WHAT YOU NEED TO DO:
Could you give back the whole listing exactly as written?

■ ■ ■ ■ ■ ■ ■

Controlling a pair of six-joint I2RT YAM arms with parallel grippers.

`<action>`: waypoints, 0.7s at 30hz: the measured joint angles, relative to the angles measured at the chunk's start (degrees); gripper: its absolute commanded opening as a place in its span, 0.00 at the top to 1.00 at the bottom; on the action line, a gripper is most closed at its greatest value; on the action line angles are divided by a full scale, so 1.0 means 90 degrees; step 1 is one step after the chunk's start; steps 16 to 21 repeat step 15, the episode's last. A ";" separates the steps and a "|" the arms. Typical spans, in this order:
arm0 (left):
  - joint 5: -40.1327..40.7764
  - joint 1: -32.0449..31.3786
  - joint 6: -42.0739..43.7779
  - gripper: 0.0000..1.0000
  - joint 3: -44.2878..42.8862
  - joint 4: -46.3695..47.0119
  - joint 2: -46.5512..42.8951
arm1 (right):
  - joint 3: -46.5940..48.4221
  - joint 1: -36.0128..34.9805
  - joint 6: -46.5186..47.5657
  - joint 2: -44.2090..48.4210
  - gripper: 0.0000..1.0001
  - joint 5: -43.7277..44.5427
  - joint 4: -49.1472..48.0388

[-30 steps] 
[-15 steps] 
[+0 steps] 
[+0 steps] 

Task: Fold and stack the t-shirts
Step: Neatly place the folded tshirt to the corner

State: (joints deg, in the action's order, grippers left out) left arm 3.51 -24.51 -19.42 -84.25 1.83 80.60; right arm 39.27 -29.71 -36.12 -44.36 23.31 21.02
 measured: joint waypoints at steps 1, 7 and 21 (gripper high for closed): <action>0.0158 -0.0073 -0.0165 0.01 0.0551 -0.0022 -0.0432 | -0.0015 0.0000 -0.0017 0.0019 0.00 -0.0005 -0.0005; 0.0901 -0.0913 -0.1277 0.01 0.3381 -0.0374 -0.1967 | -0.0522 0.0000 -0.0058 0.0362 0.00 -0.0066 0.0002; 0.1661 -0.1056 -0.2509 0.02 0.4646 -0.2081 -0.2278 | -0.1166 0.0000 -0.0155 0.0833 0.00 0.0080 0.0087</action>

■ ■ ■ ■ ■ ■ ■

WRITTEN RESPONSE:
Controlling a pair of six-joint I2RT YAM arms with parallel grippers.

`<action>`: waypoints, 0.7s at 30hz: the measured joint angles, relative to the angles measured at the chunk's start (degrees); gripper: its absolute commanded opening as a place in its span, 0.00 at the top to 1.00 at the bottom; on the action line, a gripper is most closed at its greatest value; on the action line angles are divided by a full scale, so 1.0 means 90 degrees; step 1 is one step after the chunk's start; steps 16 to 21 repeat step 15, the episode's last. A ";" separates the steps and a "|" the arms. Typical spans, in this order:
arm0 (left):
  - joint 5: -40.1327..40.7764
  - joint 1: -32.0449..31.3786
  - joint 6: -42.0739..43.7779
  - gripper: 0.0000..1.0000
  - joint 3: -44.2878..42.8862
  - joint 4: -46.3695..47.0119
  - joint 2: -46.5512..42.8951
arm1 (right):
  - joint 3: -46.5940..48.4221
  - joint 1: -36.0128..34.9805
  - joint 6: -46.5186..47.5657
  - joint 2: -44.2090..48.4210
  - gripper: 0.0000..1.0001
  - joint 5: -43.7277..44.5427
  - joint 4: -49.1472..48.0388

[-30 steps] 
[-15 steps] 
[+0 steps] 
[+0 steps] 

Task: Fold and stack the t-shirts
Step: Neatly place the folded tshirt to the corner

State: (joints deg, in the action's order, grippers left out) left arm 3.51 -24.51 -19.42 -84.25 1.83 80.60; right arm 39.27 -29.71 -36.12 -44.36 23.31 21.02
 measured: joint waypoints at steps 1, 7 and 21 (gripper high for closed): <action>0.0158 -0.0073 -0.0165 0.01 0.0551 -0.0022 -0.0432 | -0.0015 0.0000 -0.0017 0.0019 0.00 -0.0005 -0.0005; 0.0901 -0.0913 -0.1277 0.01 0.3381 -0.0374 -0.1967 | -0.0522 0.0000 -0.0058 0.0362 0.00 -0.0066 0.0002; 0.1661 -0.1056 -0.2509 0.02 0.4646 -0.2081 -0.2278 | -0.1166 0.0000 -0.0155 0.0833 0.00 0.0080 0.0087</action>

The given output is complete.